In the wise words of Peter Tosh, “you can fool some people sometimes, but you can’t fool all the people all the time.”
Analysts from Colorado’s Joint Budget Committee (JBC) staff recently confirmed what we at Independence Institute have been saying since last January: “If all one-time revenue had been spent on one-time activities and the state had otherwise managed to keep spending commitments within available revenue, ongoing General Fund revenue and spending should have come back into alignment between FY 2023-24 and FY 2024-25. It did not.”
However, progressive legislators continue to blame the One Big Beautiful Bill Act (OBBBA) and the Taxpayer’s Bill of Rights (TABOR) for this year’s revenue shortfall, rather than the Colorado legislature’s own self-inflicted wounds.
Deflecting blame
As a recent Colorado Sun article explained, members of the JBC were “served a slice of humble pie” at their hearing with JBC analyst Amanda Bickel.
Without sounding too much like a broken record, most of the “problems” that progressives point to as driving the state’s ongoing budget challenges are misguided, and this hearing only makes the mound of evidence larger.
However, while the JBC may have received a fiscal reality, some members still appear resistant to changing their tune in light of this confirmation.
For example, vice-chair of the JBC, Sen. Jeff Bridges, even appeared in a social media post just a couple of days later, still blaming TABOR for the budget hole he helped create.
Wrong solutions
Coloradans can reasonably expect the Democrat majority to continue blaming OBBBA, “austerity,” and TABOR, all of which I’ve previously debunked in multiple articles and interviewsbefore their hearing with Ms. Bickel.

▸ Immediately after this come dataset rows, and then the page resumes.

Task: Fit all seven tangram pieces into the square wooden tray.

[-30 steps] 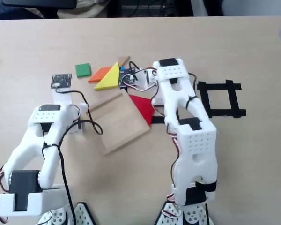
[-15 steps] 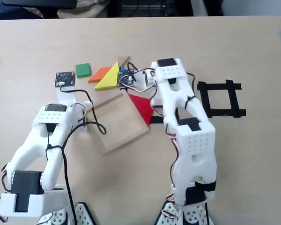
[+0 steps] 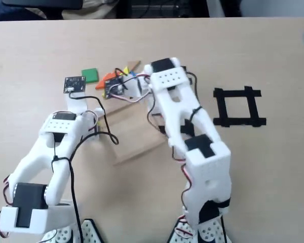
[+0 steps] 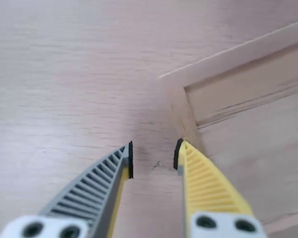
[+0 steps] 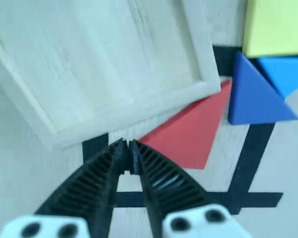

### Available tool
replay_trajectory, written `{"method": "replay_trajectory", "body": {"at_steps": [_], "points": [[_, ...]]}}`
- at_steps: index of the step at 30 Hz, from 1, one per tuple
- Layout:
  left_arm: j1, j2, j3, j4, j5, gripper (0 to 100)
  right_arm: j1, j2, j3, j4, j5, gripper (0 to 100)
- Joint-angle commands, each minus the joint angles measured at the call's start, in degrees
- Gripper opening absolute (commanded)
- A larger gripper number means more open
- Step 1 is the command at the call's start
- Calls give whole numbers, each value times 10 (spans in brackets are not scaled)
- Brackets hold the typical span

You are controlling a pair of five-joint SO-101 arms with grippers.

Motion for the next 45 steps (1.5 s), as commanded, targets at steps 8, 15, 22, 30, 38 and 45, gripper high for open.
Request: {"method": "replay_trajectory", "body": {"at_steps": [8, 15, 22, 30, 38, 45], "points": [[4, 11, -29, 18, 4, 166, 35, -107, -7, -43, -21, 11], [4, 11, -28, 18, 4, 166, 142, -13, 79, -316, -21, 11], [7, 12, -28, 18, 4, 166, 162, 70, 70, -361, -19, 11], [7, 12, -28, 18, 4, 166, 174, 189, -70, -360, 27, 11], [7, 13, -28, 18, 4, 166, 134, 262, -188, -287, 21, 11], [7, 13, -28, 18, 4, 166, 119, 265, -298, -73, 45, 11]]}}
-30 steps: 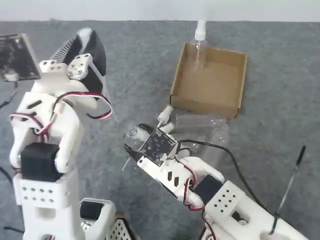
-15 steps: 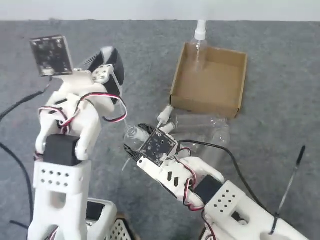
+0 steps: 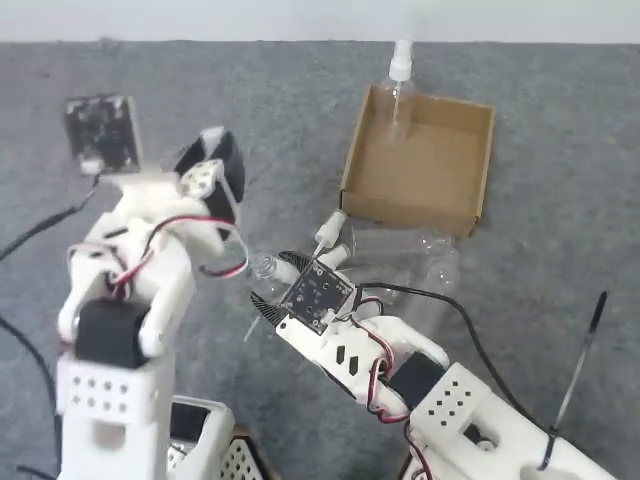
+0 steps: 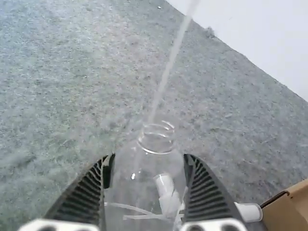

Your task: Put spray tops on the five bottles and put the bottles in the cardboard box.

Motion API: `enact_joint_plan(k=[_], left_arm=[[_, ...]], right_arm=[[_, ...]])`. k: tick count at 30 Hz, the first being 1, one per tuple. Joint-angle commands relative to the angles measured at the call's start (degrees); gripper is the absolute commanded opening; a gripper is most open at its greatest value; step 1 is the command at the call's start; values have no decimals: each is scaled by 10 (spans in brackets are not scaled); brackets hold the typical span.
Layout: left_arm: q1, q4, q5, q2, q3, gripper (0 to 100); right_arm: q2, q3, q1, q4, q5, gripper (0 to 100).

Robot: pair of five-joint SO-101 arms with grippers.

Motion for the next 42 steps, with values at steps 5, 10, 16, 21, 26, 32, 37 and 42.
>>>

This in turn means they will continue to concoct misguided policy solutions, such as passing a progressive tax or raising the TABOR cap by billions to fund Colorado’s schools.
Just as a person with bad spending habits does not suddenly fix all their problems by winning the lottery, a $3.6 billion tax increase from a progressive tax structure would not suddenly fix the legislature’s addiction to overspending, and if anything will only make the problem worse.
Adjusting the state’s TABOR cap to allow more funding to go to public schools neglects the fact that all but one school district in the state have already removed their local spending caps at the ballot box.
It’s highly likely those voters were told previously that removing TABOR limits was supposed to fix fiscal issues that school districts may have had, yet here we are.
Not to mention, student enrollment is rapidly declining.
Voters are not stupid. And while lawmakers may fool some Coloradans some of the time, they can’t fool all Coloradans all the time.